Joe Gets Run, Yankees Score Runs

June 25, 2009 – 11:51 am

Light My Team's FireNYY 8, Atlanta 4. So it turns out that all it took to light a fire under this team was Joe Girardi getting tossed? Yeah, I know, proving causality is a tough road, but take a look at the evidence. Going in to the 6th inning the Yankees had been shut out for the last 14 innings and were being no-hit for 5 innings. They were looking more helpless than the previous game, if that were possible. Then Joe gets ejected, and the fireworks start immediately with Francisco Cervelli hitting his first career home run. Which was quickly followed by the .205 hitting Alex Rodriguez getting a clutch 2-out 2-run scoring single. That was 3 runs on 4 hits in a single inning, matching their hit total for the previous 14 innings. Then in the very next inning, Nick Swisher who is mired in a 6-for-37 (.162) slump goes yard. And then in the bottom of that same inning, Swish who at times has had problems playing the simplest of fly balls, makes the defensive play of the game on Nate McClouth’s shot to the right-field wall, preserving a 4-3 lead. When the dust had settled, the Yankees offense was 10-for-20 after Girardi got tossed, compared to 4-for-45 before he got tossed. Looks like causality to me!

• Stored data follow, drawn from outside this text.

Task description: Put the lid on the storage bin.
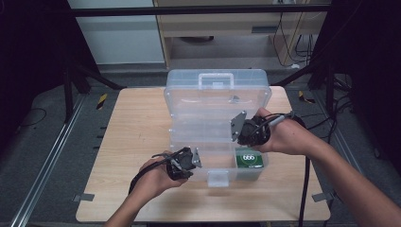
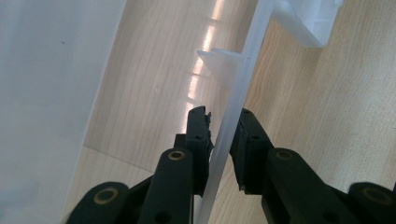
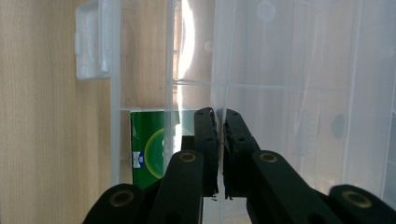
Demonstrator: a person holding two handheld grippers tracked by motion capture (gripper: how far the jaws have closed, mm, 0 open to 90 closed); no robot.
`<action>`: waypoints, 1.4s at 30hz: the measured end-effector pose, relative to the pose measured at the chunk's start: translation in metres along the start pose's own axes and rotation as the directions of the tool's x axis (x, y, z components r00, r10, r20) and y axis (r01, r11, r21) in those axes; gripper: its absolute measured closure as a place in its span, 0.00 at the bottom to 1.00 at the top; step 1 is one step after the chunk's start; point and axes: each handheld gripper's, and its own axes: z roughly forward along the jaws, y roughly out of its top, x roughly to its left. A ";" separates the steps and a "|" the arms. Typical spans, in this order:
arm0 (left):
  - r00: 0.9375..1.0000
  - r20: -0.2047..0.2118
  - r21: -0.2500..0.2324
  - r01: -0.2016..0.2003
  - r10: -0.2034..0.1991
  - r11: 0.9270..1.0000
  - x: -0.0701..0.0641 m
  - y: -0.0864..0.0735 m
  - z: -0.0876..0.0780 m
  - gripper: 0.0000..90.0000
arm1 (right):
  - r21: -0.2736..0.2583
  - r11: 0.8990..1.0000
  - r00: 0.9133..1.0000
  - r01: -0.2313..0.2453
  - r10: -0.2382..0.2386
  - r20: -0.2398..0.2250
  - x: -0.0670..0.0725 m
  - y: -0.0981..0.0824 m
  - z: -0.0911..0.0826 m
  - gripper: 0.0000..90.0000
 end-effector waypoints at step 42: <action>0.963 -0.042 -0.280 0.245 -0.267 0.928 0.051 -0.046 -0.125 0.99 | -0.018 1.000 1.000 0.009 -0.009 0.018 0.006 -0.006 0.001 0.93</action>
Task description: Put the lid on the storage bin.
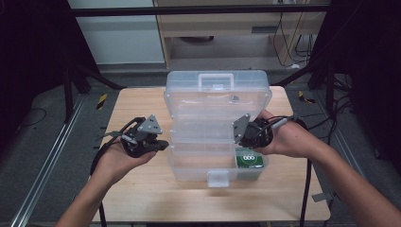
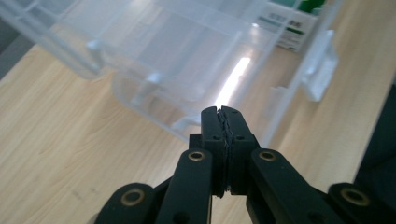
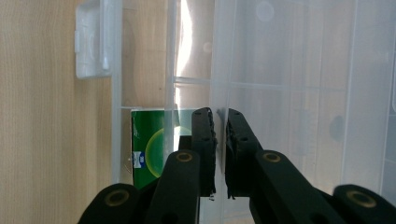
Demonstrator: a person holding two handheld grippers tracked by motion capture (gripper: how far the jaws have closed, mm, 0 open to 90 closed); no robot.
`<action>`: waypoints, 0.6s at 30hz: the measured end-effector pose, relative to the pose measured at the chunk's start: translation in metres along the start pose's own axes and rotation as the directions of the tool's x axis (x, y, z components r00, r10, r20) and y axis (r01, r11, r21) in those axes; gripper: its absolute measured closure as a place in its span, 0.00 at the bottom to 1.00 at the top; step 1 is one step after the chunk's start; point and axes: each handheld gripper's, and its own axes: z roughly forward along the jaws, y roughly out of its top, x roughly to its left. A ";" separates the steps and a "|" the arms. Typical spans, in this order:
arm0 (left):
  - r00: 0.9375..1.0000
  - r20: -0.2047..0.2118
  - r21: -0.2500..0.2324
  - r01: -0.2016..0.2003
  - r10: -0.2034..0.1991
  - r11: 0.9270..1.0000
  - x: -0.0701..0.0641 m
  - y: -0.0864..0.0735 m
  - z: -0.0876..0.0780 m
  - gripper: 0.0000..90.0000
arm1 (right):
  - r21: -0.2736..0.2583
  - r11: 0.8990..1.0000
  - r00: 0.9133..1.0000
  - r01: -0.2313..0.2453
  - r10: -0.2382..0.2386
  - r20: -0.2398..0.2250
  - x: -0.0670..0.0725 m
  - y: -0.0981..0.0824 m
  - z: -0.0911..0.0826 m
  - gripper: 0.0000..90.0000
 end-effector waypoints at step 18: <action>0.984 0.012 -0.095 0.178 -0.178 0.979 0.052 0.031 0.005 1.00 | -0.005 1.000 1.000 0.006 -0.006 0.007 0.005 -0.002 0.001 0.93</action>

And not to be overlooked was yet another good outing by Joba Chamberlain. I just don’t get the “move Joba to the bullpen” crowd. In his 5 starts in June the Yankees are 4-1 (which makes them 6-10 in non-Joba starts). Of those 5 starts, 4 were so-called “quality” starts and in the other one he only allowed 2 runs. And unlike his last couple of starts, he showed good control, not issuing a single walk and hitting the magical 2-to-1 ratio for strikes-to-balls (68 strikes out of 99 pitches). Only thing I can figure for people who still want to see him in the bullpen is that as a starter he doesn’t seem to be near as overpowering as he was coming in from the pen. But that’s the nature of the beast — a reliever goes all out for one inning with maybe a dozen or so pitches. Whereas a starter is in there for what is hopefully 7+ innings and 100+ pitches, and thus needs to pace themselves. So naturally anyone is not going to be as “electric” starting as they are relieving. But take a look at Joba’s stats as a starter. That’s the bottom line, and that says this kid should be in the starting rotation, period.